What is an audiologist?
An audiologist is a health care professional who specializes in identifying, diagnosing, and managing hearing and balance disorders in adults and children. Audiologists use a variety of tests to assess hearing and balance function and to identify the type and severity of a hearing or balance disorder. Based on the results of these tests, audiologists provide treatment, which may involve:
-Assistive listening devices
What do audiologists do?
Audiologists are healthcare professionals who diagnose, manage and treat patients with hearing loss and balance disorders. They also provide hearing conservation counseling and fit patients with hearing aids and other assistive listening devices.
Most audiologists have a Doctor of Audiology (AuD) degree, which generally requires four years of postgraduate study. AuD programs prepare students to diagnose and treat patients of all ages with hearing loss and balance disorders. In addition to completing coursework in areas such as anatomy, physiology, pharmacology, ethics and counseling, AuD students must complete clinical rotations in audiology settings such as hospitals, ENT clinics, rehabilitation centers and private practices.

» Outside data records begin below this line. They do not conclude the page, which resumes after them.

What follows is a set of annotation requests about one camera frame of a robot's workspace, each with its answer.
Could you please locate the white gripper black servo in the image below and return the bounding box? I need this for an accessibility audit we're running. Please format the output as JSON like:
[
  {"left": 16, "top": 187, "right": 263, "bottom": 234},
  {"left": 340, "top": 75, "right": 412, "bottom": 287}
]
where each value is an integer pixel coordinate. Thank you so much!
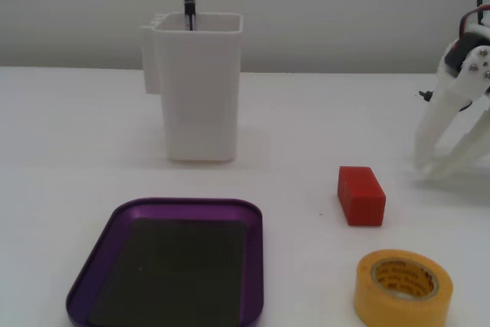
[{"left": 415, "top": 16, "right": 490, "bottom": 183}]

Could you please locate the red rectangular block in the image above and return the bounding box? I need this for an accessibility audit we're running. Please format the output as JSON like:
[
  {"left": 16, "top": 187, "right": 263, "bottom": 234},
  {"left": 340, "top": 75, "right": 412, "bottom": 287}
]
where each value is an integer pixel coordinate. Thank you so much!
[{"left": 336, "top": 165, "right": 387, "bottom": 227}]

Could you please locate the yellow tape roll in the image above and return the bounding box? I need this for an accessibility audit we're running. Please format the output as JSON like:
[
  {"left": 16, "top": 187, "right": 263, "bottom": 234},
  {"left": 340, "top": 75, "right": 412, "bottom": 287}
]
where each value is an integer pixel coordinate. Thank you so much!
[{"left": 354, "top": 249, "right": 454, "bottom": 327}]

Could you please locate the purple metal tray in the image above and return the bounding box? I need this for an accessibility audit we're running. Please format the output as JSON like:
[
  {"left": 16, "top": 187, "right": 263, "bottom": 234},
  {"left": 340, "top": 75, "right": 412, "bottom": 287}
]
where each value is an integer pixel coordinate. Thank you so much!
[{"left": 65, "top": 197, "right": 265, "bottom": 327}]

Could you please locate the white plastic pen holder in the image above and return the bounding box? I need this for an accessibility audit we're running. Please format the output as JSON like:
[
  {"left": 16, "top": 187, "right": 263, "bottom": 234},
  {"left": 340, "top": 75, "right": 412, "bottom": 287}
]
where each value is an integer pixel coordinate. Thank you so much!
[{"left": 139, "top": 12, "right": 245, "bottom": 162}]

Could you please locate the red white servo cable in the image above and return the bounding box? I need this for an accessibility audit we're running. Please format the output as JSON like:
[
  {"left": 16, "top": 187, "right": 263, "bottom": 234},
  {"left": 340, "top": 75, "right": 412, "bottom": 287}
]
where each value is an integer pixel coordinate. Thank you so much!
[{"left": 458, "top": 4, "right": 490, "bottom": 33}]

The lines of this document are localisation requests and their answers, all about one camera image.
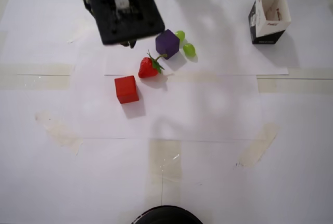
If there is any white paper sheet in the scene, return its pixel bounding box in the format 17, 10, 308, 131
104, 0, 289, 76
67, 74, 263, 142

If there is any beige masking tape strip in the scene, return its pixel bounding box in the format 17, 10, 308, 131
34, 109, 84, 156
66, 15, 101, 44
238, 122, 282, 168
257, 75, 333, 94

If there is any black round object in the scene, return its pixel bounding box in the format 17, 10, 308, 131
131, 205, 204, 224

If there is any red toy strawberry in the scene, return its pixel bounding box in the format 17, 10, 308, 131
137, 49, 169, 79

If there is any clear glossy tape strip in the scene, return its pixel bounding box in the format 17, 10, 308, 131
0, 64, 73, 91
148, 139, 183, 182

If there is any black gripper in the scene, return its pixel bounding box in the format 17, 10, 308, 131
83, 0, 166, 49

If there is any white and black cardboard box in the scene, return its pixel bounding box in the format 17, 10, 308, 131
248, 0, 292, 45

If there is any red wooden cube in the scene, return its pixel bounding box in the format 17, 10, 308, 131
114, 75, 140, 104

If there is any purple wooden cube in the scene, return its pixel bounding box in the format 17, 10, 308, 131
155, 29, 181, 60

How often should you see an audiologist?
The frequency of your visits to the audiologist will depend on your individual needs. Some people with hearing loss may need to see an audiologist more often than others. If you have a hearing loss that is not being managed by medication or surgery, you may need to see an audiologist every few months.
What are the benefits of seeing an audiologist?

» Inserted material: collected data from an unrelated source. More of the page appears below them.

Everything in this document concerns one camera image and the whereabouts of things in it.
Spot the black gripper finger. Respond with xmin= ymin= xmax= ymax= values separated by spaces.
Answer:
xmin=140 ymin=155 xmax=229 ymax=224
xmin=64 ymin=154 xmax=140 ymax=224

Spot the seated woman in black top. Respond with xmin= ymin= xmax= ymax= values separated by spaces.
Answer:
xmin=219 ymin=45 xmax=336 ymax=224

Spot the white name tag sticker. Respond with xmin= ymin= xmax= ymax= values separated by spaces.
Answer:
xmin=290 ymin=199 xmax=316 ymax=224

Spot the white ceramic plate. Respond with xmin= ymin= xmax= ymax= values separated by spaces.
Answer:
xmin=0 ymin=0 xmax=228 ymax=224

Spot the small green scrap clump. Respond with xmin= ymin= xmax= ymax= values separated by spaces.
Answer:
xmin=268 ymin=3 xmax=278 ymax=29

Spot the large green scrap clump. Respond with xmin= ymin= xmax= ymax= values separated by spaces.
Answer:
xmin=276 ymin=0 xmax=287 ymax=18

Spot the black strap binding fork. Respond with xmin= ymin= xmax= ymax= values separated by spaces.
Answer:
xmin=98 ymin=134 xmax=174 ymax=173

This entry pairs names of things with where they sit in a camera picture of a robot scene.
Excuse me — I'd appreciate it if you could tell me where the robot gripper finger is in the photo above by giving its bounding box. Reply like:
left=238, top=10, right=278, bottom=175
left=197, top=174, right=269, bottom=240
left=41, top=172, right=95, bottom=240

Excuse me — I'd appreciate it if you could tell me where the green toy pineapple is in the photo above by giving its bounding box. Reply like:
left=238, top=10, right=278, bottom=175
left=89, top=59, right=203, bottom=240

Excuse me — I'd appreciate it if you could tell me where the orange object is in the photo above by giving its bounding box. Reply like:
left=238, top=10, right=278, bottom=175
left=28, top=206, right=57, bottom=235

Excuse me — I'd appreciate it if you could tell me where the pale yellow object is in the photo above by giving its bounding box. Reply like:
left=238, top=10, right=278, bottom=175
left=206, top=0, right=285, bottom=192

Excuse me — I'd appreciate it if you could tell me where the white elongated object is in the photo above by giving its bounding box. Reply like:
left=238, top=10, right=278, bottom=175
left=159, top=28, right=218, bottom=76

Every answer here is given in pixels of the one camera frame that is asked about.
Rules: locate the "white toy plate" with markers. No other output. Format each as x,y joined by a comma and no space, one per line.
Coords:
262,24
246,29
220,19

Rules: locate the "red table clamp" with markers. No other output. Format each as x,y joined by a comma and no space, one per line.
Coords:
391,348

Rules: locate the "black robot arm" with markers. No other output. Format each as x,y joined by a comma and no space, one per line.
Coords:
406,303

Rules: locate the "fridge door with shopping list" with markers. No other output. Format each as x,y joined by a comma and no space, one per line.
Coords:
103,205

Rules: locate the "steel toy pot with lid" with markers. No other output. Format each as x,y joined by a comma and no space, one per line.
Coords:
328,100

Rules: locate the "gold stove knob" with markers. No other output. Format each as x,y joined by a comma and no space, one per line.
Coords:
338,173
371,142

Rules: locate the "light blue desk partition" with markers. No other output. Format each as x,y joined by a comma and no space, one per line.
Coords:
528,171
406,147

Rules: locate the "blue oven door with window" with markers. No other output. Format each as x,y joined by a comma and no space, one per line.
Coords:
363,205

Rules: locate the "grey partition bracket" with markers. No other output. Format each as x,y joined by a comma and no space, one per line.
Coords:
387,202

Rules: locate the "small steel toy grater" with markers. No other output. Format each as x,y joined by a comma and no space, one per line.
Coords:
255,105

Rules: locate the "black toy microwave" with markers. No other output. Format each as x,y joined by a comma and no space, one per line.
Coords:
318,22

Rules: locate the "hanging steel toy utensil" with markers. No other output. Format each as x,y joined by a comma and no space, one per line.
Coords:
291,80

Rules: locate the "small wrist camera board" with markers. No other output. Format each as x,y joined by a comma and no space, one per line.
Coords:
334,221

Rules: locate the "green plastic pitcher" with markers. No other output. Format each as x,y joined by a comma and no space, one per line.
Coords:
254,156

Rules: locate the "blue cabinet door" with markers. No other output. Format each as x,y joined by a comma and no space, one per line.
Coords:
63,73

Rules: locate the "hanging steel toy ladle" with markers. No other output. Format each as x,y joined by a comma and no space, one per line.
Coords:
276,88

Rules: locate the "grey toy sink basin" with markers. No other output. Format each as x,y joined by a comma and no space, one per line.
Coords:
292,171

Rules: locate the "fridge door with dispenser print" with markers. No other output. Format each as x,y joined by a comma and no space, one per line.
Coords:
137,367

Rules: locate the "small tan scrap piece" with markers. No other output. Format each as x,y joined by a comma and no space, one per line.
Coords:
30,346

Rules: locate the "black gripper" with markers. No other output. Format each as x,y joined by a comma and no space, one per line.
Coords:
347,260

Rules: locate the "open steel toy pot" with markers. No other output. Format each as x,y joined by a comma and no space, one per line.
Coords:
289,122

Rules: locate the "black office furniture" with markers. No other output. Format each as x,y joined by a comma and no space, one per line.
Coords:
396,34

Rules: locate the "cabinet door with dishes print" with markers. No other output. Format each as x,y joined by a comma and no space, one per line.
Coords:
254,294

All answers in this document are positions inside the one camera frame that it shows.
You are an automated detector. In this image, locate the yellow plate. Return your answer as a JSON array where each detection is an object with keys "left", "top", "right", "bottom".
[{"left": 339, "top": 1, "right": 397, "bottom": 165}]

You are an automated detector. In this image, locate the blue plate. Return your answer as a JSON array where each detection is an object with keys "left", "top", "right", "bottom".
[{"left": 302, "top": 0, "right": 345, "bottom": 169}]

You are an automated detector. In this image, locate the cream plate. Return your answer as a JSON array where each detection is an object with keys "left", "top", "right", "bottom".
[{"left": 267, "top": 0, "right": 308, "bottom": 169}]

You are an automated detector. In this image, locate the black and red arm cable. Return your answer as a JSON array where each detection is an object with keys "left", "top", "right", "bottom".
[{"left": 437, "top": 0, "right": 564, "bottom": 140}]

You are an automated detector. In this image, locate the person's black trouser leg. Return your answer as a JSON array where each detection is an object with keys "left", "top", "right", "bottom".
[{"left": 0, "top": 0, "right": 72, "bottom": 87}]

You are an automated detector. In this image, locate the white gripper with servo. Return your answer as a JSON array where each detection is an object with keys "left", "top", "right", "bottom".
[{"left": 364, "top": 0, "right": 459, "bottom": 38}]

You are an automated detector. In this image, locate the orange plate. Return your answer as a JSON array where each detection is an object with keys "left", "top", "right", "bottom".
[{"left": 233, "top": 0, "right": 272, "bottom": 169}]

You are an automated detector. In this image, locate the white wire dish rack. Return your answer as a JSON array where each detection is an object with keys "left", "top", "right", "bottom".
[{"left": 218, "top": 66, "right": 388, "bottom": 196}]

There are many benefits to seeing an audiologist, including:
• improved communication and hearing ability
• decreased risk of falls and other accidents
• better mental and emotional health
• improved social interactions
• increased job performance and earnings potential.
How do audiologists clean your ears?
Most people think that audiologists only clean ears, but they actually do much more than that. They are responsible for diagnosing and treating hearing disorders, providing hearing conservation counseling, and prescribing and fitting hearing aids.
Cleaning your ears is only a small part of what they do to help you hear better.